## TASK DESCRIPTION
In the records below, find each line with "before" and copy it.

Recorded data:
__________________________________________________

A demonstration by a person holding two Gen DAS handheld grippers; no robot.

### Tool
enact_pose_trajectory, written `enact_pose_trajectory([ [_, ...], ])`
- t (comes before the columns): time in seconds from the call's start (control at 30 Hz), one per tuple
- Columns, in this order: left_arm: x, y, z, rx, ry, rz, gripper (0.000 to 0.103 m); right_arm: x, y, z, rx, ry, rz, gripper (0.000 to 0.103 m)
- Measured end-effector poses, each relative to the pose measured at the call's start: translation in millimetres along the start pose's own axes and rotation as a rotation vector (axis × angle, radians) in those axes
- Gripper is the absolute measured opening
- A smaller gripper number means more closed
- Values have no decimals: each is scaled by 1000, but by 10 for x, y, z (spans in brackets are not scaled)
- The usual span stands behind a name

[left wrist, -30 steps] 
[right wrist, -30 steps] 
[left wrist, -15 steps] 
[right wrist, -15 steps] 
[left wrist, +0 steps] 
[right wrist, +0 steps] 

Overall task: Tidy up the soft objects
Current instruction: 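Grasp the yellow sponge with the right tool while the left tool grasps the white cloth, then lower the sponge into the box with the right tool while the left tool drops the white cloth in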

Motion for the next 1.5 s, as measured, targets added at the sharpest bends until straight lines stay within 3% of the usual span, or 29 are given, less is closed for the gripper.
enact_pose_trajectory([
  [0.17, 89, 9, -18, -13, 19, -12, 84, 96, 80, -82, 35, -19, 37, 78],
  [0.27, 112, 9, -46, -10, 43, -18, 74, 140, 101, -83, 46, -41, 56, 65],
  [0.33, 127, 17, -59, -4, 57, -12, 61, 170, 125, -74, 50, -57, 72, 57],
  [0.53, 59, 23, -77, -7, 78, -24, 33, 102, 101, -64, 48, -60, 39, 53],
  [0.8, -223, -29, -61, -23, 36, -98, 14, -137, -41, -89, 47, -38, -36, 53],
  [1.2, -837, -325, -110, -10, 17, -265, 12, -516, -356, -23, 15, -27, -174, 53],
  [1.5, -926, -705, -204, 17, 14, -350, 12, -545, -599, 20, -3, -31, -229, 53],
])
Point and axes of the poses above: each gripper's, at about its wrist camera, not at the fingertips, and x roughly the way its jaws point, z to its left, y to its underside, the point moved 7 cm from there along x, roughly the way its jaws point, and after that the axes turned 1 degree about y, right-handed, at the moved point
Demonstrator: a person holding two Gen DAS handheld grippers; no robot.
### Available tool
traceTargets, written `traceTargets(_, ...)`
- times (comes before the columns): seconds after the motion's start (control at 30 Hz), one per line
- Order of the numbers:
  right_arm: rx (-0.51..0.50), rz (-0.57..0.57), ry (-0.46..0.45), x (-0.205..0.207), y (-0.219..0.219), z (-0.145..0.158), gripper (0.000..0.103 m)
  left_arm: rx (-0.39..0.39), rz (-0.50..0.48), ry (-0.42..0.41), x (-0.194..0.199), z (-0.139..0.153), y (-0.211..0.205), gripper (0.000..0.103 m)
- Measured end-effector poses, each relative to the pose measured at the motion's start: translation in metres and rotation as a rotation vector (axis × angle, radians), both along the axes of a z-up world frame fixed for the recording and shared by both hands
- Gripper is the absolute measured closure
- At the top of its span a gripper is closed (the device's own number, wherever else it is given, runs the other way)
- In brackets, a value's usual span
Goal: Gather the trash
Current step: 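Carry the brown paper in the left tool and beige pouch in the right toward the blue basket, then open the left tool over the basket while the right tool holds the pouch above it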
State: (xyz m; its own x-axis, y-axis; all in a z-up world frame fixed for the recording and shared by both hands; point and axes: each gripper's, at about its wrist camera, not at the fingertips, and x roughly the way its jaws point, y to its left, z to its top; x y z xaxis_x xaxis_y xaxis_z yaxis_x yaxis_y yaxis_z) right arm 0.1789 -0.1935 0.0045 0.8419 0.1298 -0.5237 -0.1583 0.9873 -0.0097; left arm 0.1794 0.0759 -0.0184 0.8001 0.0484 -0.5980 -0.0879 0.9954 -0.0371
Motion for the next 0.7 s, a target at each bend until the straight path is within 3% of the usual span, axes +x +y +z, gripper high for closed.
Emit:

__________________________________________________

## REPLY TO THE EXERCISE
- t (comes before the columns): time in seconds from the call's start (control at 30 Hz), one per tuple
- times (comes before the columns): seconds after the motion's start (control at 30 Hz), one per line

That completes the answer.